## Work to complete
Your answer is a number only: how many lines in the data below contain "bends"?
*** Supplied information
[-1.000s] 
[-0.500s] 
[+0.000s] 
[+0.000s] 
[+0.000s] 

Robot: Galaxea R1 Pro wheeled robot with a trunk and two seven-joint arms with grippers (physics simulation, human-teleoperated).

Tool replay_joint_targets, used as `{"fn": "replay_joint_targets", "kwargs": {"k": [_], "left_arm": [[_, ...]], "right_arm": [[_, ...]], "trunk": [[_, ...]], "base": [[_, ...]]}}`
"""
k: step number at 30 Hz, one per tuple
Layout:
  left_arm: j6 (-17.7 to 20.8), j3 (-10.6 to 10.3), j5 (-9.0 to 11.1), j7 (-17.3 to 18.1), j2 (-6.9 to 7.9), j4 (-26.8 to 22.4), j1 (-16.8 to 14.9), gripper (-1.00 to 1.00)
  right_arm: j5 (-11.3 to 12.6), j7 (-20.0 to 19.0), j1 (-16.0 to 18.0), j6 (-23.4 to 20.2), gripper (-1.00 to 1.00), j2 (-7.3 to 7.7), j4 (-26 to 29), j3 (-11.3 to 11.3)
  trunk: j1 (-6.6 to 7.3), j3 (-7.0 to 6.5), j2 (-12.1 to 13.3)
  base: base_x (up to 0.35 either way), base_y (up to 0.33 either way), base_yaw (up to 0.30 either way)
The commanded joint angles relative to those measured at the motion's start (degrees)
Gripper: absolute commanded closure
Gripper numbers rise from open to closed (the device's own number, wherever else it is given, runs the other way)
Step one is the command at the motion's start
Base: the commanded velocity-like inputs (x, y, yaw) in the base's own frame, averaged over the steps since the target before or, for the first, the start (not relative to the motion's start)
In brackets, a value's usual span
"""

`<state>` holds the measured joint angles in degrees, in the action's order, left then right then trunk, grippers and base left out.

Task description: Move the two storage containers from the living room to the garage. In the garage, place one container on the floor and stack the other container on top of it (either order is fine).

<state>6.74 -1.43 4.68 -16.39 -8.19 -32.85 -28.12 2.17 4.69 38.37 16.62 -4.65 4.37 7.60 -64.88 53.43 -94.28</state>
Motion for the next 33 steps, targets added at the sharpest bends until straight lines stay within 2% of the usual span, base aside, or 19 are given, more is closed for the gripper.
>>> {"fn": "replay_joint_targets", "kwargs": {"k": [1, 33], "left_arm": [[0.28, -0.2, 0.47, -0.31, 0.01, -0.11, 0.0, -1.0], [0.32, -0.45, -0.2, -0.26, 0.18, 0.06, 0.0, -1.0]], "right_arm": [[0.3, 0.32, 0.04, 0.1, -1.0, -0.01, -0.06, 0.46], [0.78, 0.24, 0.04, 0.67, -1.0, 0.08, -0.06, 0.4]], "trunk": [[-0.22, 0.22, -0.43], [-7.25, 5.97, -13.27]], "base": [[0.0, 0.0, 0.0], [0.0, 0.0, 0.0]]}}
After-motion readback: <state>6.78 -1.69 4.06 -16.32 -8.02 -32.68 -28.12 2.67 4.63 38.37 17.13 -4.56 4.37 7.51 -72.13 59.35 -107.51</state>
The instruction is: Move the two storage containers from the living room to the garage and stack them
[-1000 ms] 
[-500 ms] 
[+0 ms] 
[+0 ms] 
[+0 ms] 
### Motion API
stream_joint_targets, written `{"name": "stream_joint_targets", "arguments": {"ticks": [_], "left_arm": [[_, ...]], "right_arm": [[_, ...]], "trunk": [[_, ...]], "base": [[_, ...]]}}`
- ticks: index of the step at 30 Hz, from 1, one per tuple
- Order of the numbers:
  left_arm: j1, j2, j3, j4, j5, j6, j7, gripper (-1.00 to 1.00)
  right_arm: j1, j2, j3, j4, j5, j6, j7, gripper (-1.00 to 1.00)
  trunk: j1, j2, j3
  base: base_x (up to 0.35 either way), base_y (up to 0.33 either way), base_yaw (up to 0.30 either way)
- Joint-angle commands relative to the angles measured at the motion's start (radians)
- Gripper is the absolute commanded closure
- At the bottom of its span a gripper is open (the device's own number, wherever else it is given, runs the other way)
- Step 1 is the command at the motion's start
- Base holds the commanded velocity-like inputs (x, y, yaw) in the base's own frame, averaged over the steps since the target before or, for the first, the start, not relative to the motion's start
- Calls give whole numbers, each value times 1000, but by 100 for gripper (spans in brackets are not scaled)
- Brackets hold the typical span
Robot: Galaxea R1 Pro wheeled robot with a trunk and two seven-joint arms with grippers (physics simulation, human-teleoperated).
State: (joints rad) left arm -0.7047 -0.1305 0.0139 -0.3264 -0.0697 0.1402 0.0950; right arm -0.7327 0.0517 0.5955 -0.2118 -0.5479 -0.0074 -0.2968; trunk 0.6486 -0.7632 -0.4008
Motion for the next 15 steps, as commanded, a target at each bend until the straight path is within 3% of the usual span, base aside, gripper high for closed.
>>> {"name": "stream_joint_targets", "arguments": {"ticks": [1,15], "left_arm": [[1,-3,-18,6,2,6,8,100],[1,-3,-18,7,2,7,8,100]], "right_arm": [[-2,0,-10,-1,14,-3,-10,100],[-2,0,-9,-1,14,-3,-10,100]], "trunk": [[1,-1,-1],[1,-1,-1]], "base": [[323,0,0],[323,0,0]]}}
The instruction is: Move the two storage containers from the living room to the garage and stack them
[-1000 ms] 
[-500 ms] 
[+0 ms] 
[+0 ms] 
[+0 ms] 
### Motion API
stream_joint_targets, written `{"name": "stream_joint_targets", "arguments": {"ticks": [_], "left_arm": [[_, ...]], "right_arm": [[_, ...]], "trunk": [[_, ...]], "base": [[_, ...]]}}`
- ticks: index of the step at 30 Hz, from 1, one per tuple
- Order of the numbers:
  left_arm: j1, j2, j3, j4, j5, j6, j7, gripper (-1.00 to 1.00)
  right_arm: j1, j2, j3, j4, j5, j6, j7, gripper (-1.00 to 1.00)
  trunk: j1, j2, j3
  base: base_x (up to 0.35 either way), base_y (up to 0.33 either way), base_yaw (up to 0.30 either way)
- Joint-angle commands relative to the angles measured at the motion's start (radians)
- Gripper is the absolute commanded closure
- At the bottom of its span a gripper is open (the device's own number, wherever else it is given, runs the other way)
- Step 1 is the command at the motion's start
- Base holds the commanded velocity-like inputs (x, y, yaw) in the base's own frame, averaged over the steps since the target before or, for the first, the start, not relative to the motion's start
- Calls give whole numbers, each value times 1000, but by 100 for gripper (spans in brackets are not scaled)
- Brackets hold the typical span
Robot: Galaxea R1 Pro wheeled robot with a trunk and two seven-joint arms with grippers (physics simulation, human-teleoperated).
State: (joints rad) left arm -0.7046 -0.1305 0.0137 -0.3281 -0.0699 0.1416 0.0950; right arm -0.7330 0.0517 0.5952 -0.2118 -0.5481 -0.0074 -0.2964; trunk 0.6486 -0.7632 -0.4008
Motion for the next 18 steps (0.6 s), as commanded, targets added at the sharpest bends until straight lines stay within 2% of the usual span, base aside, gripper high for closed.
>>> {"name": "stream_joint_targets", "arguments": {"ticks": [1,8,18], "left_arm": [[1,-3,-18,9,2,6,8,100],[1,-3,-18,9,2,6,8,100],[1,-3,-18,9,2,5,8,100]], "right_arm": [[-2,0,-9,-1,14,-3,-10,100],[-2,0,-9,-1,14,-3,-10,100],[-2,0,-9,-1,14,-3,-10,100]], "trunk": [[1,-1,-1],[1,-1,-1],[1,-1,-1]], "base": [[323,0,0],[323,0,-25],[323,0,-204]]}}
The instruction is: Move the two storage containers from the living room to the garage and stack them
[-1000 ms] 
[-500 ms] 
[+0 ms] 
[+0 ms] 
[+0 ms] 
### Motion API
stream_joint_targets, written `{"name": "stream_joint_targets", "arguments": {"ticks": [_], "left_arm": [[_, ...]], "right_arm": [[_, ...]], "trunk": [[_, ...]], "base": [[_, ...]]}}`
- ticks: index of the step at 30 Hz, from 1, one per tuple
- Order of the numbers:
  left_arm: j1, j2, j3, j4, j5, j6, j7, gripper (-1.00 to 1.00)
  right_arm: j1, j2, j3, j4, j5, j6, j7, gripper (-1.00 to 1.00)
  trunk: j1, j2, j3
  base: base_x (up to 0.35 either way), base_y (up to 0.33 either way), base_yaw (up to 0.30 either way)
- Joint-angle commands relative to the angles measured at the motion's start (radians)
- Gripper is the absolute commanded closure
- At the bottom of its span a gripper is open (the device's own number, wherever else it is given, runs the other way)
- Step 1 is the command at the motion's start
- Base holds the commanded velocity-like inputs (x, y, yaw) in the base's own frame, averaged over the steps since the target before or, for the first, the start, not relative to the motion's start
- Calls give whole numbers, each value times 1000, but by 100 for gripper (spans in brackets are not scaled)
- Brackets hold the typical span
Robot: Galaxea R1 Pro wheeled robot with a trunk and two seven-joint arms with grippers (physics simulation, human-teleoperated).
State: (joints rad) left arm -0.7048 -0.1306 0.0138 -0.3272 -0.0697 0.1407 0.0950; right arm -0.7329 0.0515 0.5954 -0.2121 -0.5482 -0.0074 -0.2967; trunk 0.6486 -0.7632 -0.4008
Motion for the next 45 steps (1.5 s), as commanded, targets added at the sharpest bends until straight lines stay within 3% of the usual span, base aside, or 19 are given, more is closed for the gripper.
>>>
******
## Completed task
3